Salt Lake City – Thanksgiving is a time that revolves around all things turkey. From adorable interiors to deliciously prepared main dishes, turkeys are a great holiday centerpiece. If you like the idea of harvesting your own locally sourced turkey—rather than fighting the mob to buy one at your neighborhood grocery store—you can start planning next year’s Thanksgiving feast now and apply for a chance. to hunt turkeys in Utah next spring.
The application period for the spring 2023 limited access turkey hunt opens December 13. To be included in the permit drawing, you must submit your application before 11:00 PM on December 27. You can apply on the Utah Division of Wildlife Resources website or by phone by calling the nearest regional DWR office.
The results of the draw will be released no later than January 5, 2023. You will be notified by email, but you can also get the draw results online or by calling 1-800-221-0659.
The restricted-access hunt will be held from April 8 to 27, 2023. The following number of permits are available for each of the DWR’s five regions:
- Northern: 400
- Central: 299
- Northeast: 200
- Southeast: 200
- Southern: 600
However, if you don’t pull one of the limited-access permits, you can still hunt turkeys in the spring. After the limited-access hunt is over, general statewide turkey hunting takes place in May. Permits for general season hunting are not restricted – although each hunter can only get one – and are sold over the counter or online, so you won’t have a problem getting one.
Permits for Utah’s statewide general turkey hunt go on sale March 2 at 8 a.m. The general turkey season runs from May 1 to 31, and the juvenile turkey hunt runs from April 28 to 30.

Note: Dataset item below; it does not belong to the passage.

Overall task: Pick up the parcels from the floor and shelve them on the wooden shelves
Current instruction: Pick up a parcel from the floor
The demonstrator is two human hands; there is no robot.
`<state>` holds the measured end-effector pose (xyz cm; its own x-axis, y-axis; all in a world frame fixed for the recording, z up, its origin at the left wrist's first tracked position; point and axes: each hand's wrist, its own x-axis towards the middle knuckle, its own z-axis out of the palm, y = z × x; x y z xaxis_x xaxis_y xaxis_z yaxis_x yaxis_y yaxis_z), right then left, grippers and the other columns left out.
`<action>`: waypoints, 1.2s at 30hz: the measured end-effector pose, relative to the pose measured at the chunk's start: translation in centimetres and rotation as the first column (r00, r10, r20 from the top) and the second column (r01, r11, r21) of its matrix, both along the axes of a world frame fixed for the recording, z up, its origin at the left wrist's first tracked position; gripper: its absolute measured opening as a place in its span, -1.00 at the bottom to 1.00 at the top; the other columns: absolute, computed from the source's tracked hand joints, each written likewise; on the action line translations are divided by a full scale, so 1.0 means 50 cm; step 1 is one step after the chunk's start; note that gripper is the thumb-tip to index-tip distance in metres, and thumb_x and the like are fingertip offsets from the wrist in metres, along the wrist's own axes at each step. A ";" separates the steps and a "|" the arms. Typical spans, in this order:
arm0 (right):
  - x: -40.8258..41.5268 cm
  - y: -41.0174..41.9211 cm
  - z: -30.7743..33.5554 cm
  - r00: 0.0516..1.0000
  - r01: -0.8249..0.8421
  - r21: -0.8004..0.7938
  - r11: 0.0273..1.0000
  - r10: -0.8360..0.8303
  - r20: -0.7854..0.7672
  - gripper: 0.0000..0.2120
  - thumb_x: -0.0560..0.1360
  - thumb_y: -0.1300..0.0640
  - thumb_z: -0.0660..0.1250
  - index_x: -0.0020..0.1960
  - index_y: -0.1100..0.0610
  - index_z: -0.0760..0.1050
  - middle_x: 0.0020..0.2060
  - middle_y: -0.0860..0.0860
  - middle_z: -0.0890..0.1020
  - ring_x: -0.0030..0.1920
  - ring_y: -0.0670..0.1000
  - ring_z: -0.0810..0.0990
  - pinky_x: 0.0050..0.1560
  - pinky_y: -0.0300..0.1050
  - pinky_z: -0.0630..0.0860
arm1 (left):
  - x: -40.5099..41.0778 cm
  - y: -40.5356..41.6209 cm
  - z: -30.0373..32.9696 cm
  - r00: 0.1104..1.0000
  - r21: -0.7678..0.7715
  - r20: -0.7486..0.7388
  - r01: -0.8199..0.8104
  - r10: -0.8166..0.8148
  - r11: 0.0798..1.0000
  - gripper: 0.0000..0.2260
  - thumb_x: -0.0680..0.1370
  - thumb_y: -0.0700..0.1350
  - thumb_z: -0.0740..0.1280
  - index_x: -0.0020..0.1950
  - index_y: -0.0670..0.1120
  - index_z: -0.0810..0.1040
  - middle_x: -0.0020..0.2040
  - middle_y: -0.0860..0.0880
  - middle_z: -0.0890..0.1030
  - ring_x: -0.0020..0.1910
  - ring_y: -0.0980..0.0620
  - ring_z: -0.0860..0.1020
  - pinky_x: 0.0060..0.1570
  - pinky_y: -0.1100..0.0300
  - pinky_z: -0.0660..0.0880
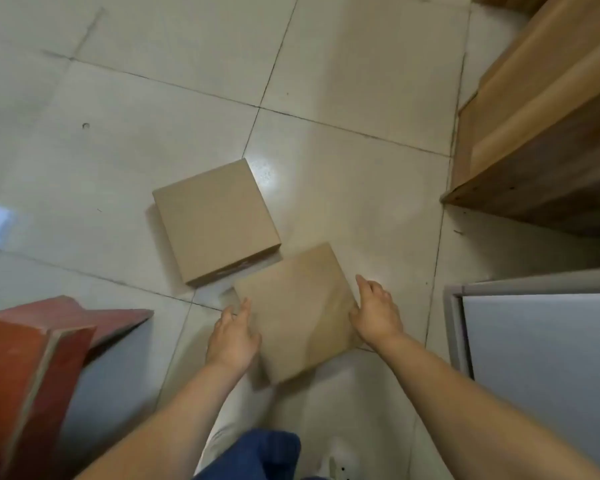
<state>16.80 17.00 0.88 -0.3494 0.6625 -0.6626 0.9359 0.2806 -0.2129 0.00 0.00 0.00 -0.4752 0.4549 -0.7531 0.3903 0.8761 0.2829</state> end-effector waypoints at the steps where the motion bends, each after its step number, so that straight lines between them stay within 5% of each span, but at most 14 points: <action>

More information on Utah’s upcoming spring turkey hunting season is available in the 2022-2023 Utah Upland Game and Turkey Guidebook. The free guide is available on the DWR website or you can pick up a copy at a DWR office or hunting and fishing licensing agents throughout Utah.
Hunting seasons in Turkey
Utah offers a spring turkey hunt (limited access and general season) and also a fall turkey hunt. The spring hunts provide more opportunities for hunters across the state, while the fall turkey hunt in general was implemented in 2014 as a way to address the ongoing turkey nuisance and depredations that lead to damage to private property.
Because fall hunting is specifically designed to eliminate conflicts with landowners, turkey hunting is conducted in the fall to alleviate these conflicts, rather than provide opportunity. Fall limits are raised annually to address these specific nuisance or predatory areas and are not available in all areas of Utah. This hunt runs from October 1 to February 28, 2023.
“The fall turkey hunting permits are also limited in number because they are not designed to provide opportunity, but to reduce recurring damage to specific properties,” said DWR Upland Game Coordinator Heather Talley.
History of Turkeys in Utah
There are currently between 25,000 and 35,000 wild turkeys in the entire state. While there is some expected decline in the population due to last year’s drought – which is impacting the survival of fledglings (chicks) to adulthood – there is still a stable population of turkeys statewide. There are two subspecies of turkey that live in Utah: Rio Grande and Merriam’s. Turkeys have a long history in Utah, but while current populations are thriving, that wasn’t always the case.
“Based on historical and archaeological evidence, it is clear that Native Americans and turkeys coexisted in Utah,” Talley said. “That evidence includes pictographs, petroglyphs, blankets made from turkey feathers and turkey bones found in places where Native Americans historically lived.”
However, no established turkey populations had been seen in Utah for 100 years or more until the 1950s. Other than a failed reintroduction in the 1920s, there are no records of turkeys in Utah from when Europeans began exploring the state until the successful reintroduction of the birds in the 1950s.
In the 1950s, biologists from the Utah Department of Fish and Game (the agency’s name was later changed to the Utah Division of Wildlife Resources in 1967) successfully released Merriam’s wild turkeys into Utah obtained from Colorado and Arizona. These transplants established turkeys in Grand, Garfield, Kane, Iron and Washington counties. Turkeys from these populations have since been trapped and relocated within the state.
Beginning in 1989, the DWR began a wild turkey capture and transplant program in the state, using primarily Rio Grande turkeys and occasionally Merriam turkeys from Arizona, Colorado, Kansas, Oklahoma, South Dakota, Texas and Wyoming were used.